=== Begin Enclosure ===
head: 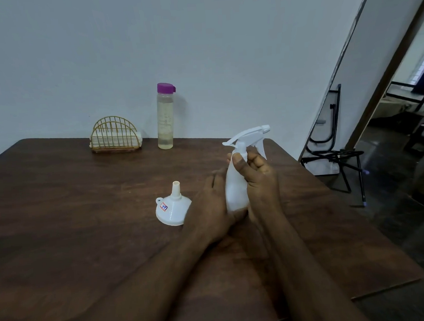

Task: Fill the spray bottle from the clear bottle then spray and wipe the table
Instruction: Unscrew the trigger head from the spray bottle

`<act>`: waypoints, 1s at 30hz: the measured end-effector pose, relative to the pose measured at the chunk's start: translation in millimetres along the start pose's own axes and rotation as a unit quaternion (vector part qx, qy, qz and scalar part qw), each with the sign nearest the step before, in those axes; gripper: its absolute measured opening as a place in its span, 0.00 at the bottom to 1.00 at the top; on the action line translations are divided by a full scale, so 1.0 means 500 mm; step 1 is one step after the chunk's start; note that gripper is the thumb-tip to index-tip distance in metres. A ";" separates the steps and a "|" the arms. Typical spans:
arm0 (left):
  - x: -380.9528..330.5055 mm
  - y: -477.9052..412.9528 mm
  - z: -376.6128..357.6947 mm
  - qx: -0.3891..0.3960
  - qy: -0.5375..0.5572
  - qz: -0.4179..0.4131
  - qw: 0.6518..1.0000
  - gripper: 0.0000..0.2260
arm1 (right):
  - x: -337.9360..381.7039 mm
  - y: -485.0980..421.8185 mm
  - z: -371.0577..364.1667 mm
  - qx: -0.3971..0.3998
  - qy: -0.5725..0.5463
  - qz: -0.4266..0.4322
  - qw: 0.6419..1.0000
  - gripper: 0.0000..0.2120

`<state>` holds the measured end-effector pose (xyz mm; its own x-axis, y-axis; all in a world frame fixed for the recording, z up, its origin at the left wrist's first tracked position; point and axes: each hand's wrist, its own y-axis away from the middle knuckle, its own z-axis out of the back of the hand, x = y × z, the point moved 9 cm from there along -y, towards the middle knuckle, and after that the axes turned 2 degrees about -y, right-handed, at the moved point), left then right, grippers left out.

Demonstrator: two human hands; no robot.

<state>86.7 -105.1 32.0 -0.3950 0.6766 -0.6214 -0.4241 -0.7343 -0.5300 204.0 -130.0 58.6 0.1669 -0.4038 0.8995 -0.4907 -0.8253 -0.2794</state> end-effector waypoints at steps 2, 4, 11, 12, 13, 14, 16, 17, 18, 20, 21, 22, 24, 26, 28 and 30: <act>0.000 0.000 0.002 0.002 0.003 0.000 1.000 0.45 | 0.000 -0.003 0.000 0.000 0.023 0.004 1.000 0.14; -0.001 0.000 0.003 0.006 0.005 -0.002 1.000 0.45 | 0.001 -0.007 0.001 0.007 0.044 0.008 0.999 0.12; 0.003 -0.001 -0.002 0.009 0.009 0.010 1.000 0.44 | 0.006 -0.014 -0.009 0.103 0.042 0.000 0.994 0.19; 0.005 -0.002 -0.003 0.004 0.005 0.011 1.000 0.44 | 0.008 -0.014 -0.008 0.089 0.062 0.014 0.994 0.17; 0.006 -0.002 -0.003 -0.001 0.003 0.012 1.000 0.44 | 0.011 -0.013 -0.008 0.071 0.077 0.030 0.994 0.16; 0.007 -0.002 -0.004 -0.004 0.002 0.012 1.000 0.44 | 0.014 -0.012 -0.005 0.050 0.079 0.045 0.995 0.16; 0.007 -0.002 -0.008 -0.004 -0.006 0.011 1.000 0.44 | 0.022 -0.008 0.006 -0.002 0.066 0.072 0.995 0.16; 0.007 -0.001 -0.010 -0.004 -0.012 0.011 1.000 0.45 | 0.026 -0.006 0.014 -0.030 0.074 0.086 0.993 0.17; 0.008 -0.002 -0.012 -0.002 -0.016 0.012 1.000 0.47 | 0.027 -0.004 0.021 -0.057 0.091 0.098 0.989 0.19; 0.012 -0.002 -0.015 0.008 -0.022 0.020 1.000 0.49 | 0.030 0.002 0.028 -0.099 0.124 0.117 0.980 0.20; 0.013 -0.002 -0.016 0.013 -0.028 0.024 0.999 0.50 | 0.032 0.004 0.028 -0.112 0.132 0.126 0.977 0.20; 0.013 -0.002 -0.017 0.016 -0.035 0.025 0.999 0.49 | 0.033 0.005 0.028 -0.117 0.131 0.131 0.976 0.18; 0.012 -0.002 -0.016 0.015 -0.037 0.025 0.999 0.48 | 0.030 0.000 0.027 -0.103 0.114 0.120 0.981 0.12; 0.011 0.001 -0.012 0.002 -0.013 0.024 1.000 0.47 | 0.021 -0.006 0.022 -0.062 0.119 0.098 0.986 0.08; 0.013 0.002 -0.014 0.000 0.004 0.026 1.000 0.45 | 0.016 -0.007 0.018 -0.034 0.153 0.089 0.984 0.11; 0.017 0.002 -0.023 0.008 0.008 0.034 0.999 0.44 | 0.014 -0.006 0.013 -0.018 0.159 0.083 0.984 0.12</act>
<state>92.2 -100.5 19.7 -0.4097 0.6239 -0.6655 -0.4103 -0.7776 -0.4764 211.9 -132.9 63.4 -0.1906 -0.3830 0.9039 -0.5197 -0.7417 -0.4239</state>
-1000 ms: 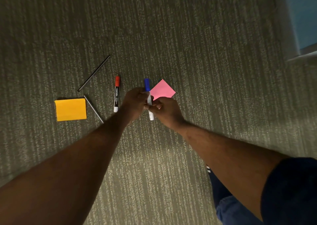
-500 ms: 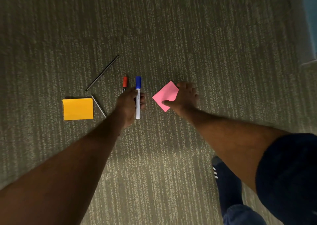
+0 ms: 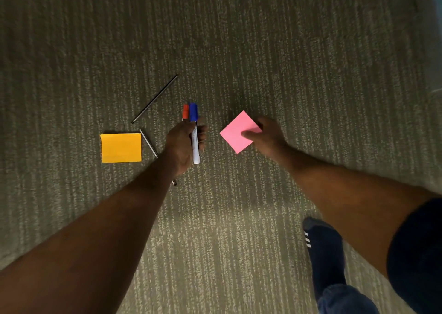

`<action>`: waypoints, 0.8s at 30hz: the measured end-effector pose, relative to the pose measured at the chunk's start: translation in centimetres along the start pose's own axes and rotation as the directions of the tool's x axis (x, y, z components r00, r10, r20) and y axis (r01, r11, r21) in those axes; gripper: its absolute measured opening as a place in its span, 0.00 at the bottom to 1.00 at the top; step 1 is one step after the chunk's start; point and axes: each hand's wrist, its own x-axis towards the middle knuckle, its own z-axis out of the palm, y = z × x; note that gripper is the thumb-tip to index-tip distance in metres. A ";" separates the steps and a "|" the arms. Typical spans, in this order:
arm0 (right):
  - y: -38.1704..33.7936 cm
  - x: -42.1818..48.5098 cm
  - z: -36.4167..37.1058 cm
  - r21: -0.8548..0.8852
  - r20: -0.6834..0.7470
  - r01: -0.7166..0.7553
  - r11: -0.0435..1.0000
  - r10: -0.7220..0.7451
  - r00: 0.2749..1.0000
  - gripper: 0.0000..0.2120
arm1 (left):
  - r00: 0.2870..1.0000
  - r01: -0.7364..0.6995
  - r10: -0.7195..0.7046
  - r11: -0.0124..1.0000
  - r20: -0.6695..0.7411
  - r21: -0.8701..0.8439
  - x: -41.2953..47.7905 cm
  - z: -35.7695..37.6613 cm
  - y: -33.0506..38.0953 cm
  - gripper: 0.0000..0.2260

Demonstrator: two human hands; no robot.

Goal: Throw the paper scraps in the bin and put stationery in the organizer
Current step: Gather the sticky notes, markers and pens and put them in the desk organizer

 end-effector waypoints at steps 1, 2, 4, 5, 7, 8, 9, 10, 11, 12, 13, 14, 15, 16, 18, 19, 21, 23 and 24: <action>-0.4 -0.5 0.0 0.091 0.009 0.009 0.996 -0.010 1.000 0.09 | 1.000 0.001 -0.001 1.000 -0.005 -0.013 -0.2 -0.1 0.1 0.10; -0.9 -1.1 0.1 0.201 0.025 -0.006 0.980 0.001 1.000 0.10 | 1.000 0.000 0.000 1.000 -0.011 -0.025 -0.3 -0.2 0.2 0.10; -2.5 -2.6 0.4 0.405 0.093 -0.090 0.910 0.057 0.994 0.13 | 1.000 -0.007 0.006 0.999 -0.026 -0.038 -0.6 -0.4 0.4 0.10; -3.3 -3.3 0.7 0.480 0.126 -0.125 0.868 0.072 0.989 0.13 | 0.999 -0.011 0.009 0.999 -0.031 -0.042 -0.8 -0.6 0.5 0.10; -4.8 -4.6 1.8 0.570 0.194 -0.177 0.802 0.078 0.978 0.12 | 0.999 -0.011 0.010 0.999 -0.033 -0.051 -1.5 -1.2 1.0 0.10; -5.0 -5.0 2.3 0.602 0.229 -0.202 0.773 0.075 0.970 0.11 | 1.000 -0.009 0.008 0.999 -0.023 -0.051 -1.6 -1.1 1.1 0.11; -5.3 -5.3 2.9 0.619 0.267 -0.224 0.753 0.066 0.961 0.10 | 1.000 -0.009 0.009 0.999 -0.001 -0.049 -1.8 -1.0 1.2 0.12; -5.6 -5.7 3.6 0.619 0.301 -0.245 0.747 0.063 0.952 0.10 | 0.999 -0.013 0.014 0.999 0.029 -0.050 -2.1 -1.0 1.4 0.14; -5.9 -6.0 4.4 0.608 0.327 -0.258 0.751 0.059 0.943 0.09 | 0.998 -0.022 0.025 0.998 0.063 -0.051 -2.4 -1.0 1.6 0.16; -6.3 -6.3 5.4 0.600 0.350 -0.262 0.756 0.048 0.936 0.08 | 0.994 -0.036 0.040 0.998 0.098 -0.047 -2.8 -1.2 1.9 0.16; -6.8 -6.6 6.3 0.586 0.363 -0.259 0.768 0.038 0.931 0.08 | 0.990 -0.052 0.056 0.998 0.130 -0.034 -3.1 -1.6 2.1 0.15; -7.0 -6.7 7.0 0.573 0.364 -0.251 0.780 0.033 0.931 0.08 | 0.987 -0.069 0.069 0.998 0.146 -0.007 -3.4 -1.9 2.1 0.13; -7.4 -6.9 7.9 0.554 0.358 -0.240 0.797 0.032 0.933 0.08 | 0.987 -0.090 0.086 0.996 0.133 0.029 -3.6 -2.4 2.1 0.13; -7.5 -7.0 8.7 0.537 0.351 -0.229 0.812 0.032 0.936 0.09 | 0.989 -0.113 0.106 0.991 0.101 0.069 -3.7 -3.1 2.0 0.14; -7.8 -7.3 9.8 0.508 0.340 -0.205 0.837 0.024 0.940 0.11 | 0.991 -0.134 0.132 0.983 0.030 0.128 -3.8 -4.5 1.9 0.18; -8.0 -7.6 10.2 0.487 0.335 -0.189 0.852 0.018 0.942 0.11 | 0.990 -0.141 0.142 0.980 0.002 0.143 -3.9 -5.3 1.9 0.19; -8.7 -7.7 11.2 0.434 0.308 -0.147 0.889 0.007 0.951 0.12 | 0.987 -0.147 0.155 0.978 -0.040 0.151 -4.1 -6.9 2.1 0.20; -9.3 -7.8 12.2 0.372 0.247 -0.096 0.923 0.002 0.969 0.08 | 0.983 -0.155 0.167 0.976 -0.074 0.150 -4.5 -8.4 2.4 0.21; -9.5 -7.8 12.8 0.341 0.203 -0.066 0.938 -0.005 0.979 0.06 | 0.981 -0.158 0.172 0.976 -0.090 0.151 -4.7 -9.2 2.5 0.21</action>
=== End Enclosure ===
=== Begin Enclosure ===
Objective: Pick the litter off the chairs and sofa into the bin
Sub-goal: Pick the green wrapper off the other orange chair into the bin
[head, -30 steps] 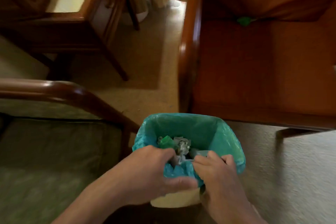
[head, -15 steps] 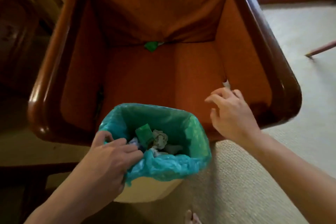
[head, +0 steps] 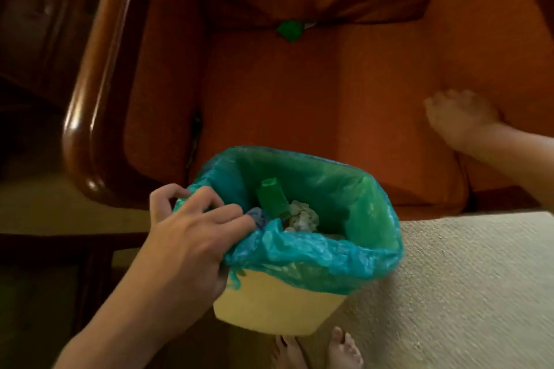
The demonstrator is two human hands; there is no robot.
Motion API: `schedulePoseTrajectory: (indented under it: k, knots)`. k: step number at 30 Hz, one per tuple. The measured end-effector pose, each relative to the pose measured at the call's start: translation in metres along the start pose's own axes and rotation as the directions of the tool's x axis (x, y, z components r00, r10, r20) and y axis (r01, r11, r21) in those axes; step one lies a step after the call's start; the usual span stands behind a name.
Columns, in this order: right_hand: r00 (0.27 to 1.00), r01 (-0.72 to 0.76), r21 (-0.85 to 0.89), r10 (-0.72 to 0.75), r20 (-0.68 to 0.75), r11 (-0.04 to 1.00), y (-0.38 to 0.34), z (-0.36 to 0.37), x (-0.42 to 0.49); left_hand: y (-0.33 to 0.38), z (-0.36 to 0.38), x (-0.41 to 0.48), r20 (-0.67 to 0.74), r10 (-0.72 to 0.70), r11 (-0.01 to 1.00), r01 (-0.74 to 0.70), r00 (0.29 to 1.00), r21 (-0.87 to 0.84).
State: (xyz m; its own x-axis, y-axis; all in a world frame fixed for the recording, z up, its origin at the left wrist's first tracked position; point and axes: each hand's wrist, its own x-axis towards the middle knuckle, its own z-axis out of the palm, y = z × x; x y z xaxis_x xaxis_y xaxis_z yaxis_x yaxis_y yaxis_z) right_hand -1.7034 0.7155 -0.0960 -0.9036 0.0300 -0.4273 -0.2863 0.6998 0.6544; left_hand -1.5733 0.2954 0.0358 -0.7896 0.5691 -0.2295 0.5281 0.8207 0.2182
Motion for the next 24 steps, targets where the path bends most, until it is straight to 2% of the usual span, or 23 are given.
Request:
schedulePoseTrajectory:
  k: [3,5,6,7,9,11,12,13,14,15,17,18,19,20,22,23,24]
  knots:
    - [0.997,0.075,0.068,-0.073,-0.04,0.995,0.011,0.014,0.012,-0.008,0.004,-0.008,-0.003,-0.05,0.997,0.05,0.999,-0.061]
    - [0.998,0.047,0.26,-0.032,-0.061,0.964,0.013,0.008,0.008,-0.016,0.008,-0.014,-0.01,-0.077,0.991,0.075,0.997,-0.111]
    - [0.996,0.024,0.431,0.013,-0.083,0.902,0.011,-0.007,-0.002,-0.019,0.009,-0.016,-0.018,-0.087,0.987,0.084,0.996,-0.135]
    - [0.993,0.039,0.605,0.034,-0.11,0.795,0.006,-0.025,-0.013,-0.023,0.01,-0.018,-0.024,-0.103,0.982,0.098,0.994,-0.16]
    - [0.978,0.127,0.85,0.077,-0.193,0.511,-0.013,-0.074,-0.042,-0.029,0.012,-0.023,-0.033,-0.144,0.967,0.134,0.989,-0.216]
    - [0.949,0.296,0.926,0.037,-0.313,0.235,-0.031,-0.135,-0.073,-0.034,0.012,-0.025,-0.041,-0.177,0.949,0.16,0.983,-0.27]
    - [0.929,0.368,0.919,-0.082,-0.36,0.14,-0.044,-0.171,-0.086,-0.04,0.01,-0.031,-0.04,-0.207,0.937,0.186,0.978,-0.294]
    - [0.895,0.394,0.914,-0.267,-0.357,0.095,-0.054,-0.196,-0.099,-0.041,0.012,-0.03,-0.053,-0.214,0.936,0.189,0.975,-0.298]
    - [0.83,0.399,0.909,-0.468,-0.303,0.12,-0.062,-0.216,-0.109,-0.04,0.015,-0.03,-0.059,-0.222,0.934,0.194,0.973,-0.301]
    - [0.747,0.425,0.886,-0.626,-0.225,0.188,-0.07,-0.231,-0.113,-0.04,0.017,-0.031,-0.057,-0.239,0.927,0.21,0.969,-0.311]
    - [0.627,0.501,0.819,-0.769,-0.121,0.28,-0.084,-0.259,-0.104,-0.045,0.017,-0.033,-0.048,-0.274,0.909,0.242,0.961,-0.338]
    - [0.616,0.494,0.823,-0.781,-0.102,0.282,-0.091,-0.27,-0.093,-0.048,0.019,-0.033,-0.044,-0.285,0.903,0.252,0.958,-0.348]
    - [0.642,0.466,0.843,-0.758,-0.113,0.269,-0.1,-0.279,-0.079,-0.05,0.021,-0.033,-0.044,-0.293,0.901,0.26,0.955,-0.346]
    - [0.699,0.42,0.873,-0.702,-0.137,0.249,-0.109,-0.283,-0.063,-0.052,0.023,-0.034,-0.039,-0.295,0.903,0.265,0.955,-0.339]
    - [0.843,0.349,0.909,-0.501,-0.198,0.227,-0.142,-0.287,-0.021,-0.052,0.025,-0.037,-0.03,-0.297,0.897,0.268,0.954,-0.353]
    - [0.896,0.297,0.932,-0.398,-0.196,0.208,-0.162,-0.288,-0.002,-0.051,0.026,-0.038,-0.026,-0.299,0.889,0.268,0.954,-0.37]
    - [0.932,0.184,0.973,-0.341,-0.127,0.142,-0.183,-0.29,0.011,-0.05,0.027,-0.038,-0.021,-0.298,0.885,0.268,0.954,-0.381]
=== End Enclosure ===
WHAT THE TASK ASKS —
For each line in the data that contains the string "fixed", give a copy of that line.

ANSWER SECTION —
`<state>` holds the measured end-effector pose (xyz mm; its own x-axis, y-axis; all in a world frame fixed for the recording, z up, its origin at the left wrist's first tracked position; point and axes: each hand's wrist, its own y-axis away from the middle knuckle, its own z-axis out of the back of the hand, x = y × z, the point moved 9 cm from there along -y, towards the middle knuckle, and after that the axes turned 2 degrees about -y, right-handed, at the moved point), left then right, grippers left out.
State: (xyz m; its own x-axis, y-axis; all in a world frame fixed for the recording, z up, its origin at the left wrist's first tracked position; point and axes: each hand's wrist, its own x-axis towards the middle knuckle, its own z-axis out of the palm, y = z × x; x y z xaxis_x xaxis_y xaxis_z yaxis_x yaxis_y yaxis_z) right_hand -1.7034 0.7155 -0.0960 -0.9036 0.0300 -0.4273 -0.2863 0.6998 0.6544; left_hand -1.5733 0.2954 0.0358 -0.7896 0.5691 -0.2295 0.5281 0.8207 0.2182

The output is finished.